De plus, nos produits sont, à la fois conçus pour être utilisés de manière durable car 95 % d’entre eux sont toujours en usage après deux ans, et à même de communiquer avec l’utilisateur pour le motiver. Autant d’atouts dans le cadre d’études cliniques souvent longues pour retenir le plus longtemps possible les patients. Plus que des produits connectés, ceux-ci peuvent donc augmenter la performance des programmes de santé.
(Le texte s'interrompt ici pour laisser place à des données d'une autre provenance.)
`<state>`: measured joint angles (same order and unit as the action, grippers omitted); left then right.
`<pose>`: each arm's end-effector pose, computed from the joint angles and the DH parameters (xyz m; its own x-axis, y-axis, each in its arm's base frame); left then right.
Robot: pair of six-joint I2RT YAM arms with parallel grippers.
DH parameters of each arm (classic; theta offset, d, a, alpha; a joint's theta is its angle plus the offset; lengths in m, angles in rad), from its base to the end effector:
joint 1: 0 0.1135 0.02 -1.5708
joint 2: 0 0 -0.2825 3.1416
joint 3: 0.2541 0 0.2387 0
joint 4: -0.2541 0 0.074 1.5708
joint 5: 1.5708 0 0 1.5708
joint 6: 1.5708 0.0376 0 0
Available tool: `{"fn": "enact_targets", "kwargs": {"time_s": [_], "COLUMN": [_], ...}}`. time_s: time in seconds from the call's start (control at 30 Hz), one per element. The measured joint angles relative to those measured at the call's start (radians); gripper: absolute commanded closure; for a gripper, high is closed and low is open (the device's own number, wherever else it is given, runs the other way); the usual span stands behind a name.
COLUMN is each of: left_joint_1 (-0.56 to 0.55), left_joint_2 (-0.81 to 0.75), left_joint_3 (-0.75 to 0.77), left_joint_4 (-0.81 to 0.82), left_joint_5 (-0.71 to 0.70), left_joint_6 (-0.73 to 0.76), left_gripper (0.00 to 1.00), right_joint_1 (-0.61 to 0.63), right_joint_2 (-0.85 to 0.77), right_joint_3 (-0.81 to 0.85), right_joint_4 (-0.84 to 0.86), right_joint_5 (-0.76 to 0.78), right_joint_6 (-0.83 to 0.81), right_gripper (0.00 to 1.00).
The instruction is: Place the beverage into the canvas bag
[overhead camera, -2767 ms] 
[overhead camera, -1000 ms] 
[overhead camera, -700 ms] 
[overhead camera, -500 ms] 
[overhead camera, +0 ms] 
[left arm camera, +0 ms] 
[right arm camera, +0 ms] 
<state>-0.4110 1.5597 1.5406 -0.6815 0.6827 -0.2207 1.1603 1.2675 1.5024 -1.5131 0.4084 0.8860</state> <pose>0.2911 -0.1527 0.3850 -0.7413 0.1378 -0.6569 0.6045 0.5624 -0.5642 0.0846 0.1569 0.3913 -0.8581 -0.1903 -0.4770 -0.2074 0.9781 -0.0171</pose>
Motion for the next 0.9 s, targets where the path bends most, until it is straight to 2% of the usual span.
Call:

Quelle est votre road map 2020-2021 ?
Il n’est pas question d’abandonner nos produits wellness qui ont fait le succès de notre marque mais nous comptons investir davantage dans le domaine médical en vue de développer nos services et nos solutions. Parallèlement, nous lançons une interface patient-médecin et prochainement la création d’un hub dédié à la connexion de tous les produits Withings, capable d’envoyer leurs données en cellulaire. Un site web BtoB pour acter ce virage stratégique est également programmé. Si notre présence est effective un peu partout dans le monde, l’objectif est de poursuivre notre développement sur nos régions existantes via le médical. Une tâche complexe car chaque pays a sa propre réglementation. Le bateau remis à flot, nous prévoyons entre + 30 % et 50 % de croissance en 2020 et réfléchissons à une possible levée de fonds.